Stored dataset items
· · · ·

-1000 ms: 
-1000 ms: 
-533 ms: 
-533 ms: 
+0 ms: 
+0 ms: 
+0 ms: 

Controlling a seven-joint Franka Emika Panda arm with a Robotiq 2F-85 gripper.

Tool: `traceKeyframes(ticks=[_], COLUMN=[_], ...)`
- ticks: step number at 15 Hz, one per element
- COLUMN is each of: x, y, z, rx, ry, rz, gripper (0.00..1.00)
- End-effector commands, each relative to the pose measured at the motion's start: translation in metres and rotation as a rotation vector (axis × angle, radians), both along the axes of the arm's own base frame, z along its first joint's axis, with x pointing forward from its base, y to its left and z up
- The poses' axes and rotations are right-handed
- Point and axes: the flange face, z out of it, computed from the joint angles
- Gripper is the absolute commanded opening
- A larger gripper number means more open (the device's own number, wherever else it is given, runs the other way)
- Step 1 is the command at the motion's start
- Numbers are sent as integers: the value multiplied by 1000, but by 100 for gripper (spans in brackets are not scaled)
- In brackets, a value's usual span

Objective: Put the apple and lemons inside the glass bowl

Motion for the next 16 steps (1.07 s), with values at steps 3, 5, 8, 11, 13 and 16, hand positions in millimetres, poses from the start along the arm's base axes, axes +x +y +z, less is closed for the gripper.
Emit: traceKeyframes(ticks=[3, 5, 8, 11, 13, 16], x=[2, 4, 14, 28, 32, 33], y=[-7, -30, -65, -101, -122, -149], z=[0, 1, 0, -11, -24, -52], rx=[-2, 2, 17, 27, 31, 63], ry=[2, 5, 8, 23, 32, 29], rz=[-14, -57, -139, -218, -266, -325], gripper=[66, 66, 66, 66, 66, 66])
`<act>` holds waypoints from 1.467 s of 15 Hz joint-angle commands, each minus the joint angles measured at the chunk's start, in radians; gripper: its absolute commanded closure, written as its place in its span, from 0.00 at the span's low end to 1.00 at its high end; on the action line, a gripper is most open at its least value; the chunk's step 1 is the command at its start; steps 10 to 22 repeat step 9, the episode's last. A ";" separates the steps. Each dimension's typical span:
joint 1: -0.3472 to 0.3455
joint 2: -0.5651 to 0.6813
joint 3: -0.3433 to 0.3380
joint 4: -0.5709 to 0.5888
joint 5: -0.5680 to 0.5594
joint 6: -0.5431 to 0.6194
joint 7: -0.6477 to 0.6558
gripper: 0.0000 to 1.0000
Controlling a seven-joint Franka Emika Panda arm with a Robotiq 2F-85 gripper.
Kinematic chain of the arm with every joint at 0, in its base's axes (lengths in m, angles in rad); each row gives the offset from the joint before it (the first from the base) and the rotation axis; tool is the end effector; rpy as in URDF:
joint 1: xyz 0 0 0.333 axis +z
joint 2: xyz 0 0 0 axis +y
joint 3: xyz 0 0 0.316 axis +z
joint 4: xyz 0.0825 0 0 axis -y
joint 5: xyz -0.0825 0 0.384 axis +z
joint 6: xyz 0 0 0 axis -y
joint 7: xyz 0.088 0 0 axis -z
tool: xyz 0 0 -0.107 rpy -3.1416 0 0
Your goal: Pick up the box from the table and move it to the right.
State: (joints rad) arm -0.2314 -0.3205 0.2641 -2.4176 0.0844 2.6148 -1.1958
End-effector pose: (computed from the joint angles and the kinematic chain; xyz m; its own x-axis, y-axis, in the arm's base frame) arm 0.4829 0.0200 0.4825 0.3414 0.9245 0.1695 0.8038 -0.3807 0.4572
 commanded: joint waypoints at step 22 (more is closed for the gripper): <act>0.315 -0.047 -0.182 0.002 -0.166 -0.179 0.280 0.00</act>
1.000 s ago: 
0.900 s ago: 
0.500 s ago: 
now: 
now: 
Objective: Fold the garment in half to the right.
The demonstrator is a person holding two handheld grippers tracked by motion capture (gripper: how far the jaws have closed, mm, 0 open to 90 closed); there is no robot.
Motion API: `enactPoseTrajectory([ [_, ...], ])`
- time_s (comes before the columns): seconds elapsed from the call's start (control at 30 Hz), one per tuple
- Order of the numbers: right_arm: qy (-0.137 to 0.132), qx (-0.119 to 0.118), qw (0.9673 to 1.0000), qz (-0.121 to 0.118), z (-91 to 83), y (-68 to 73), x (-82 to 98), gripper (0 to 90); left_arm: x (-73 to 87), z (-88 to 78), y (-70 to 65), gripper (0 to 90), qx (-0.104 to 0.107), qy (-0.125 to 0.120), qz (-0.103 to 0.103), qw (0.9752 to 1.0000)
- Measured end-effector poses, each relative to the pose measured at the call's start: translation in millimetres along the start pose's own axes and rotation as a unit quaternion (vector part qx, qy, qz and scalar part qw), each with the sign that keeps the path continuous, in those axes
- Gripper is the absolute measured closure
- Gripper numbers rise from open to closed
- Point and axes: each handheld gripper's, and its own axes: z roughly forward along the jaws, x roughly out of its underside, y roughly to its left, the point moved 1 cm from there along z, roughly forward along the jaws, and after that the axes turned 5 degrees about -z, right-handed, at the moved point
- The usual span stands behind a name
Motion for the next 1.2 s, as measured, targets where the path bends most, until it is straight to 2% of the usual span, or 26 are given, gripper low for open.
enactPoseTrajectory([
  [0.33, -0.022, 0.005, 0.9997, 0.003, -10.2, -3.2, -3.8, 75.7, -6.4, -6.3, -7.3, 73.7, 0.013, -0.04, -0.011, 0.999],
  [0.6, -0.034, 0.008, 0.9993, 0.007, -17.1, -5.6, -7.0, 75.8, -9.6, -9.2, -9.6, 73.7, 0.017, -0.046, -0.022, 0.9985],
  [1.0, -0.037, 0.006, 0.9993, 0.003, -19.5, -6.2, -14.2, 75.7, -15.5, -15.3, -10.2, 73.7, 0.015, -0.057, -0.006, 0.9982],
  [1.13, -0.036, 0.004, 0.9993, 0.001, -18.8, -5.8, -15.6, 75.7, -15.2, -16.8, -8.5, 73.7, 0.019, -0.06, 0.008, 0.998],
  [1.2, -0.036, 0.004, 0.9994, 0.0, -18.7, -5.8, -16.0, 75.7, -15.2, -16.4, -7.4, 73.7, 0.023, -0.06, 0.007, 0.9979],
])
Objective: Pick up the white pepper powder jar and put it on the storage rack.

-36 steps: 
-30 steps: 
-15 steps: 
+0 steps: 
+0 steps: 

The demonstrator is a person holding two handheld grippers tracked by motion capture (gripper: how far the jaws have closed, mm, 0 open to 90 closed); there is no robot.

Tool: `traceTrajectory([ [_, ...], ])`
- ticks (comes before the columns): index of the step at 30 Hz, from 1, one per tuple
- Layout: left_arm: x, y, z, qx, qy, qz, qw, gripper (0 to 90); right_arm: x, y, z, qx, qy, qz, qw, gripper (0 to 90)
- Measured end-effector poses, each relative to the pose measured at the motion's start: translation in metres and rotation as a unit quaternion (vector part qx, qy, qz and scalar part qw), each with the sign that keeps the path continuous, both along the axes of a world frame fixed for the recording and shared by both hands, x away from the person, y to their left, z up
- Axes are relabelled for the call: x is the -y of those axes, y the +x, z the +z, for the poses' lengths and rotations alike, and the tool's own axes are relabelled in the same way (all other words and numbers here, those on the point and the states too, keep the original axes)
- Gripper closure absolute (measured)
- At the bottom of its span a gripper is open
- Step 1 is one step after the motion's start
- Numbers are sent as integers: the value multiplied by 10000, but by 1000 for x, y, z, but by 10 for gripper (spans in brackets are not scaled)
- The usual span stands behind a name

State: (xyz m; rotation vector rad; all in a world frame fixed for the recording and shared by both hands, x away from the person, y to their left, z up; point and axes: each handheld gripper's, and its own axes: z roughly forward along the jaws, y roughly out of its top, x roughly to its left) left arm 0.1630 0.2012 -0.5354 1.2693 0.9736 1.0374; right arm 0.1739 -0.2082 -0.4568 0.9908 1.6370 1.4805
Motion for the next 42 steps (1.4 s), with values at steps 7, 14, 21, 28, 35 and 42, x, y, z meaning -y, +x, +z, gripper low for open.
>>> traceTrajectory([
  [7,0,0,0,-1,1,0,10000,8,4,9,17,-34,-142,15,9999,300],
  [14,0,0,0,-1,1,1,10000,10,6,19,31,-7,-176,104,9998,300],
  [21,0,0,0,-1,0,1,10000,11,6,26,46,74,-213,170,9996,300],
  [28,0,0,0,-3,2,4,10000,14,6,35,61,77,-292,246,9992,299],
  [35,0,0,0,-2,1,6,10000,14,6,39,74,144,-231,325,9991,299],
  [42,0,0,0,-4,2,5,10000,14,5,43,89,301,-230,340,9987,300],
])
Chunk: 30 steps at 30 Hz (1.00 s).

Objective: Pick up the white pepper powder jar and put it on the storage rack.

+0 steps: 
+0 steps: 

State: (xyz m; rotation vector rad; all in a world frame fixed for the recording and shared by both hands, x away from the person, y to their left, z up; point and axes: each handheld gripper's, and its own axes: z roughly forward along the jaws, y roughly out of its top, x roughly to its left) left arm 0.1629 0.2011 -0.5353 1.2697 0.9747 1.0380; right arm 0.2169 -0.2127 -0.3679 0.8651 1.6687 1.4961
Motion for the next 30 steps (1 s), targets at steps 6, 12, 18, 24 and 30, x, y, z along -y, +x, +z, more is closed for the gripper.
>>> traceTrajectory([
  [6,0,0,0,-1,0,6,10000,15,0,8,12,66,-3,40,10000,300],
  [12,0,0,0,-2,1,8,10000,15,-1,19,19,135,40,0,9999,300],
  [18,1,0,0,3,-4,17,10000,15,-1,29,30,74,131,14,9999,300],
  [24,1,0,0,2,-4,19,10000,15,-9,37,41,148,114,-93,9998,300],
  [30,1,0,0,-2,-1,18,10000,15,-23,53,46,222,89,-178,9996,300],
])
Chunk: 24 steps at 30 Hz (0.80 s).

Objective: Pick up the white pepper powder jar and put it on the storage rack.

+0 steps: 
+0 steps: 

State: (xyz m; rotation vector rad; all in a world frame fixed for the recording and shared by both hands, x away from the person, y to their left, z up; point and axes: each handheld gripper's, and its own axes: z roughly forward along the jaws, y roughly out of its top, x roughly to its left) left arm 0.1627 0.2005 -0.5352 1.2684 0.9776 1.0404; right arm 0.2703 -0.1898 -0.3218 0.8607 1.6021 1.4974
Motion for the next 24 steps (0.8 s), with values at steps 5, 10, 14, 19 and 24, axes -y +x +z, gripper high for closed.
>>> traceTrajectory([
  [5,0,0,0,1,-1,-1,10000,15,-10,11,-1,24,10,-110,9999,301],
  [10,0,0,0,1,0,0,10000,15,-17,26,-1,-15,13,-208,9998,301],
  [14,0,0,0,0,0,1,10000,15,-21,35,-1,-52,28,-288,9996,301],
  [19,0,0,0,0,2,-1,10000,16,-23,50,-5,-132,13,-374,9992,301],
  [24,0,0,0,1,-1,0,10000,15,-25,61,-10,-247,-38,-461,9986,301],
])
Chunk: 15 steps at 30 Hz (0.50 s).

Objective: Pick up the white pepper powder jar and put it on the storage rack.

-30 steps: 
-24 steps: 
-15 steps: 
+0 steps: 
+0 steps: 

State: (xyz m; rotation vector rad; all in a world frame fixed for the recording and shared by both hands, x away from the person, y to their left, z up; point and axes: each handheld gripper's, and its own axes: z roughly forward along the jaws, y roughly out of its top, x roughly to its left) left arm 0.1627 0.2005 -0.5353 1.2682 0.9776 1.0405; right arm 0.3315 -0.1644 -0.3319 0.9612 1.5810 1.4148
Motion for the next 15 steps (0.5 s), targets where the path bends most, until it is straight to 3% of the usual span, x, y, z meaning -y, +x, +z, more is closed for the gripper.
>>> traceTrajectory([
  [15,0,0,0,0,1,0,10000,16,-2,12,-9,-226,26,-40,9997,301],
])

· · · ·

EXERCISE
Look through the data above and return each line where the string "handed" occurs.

SOLUTION TO THE PROBLEM
- The poses' axes and rotations are right-handed
- Point and axes: each handheld gripper's, and its own axes: z roughly forward along the jaws, x roughly out of its underside, y roughly to its left, the point moved 1 cm from there along z, roughly forward along the jaws, and after that the axes turned 5 degrees about -z, right-handed, at the moved point

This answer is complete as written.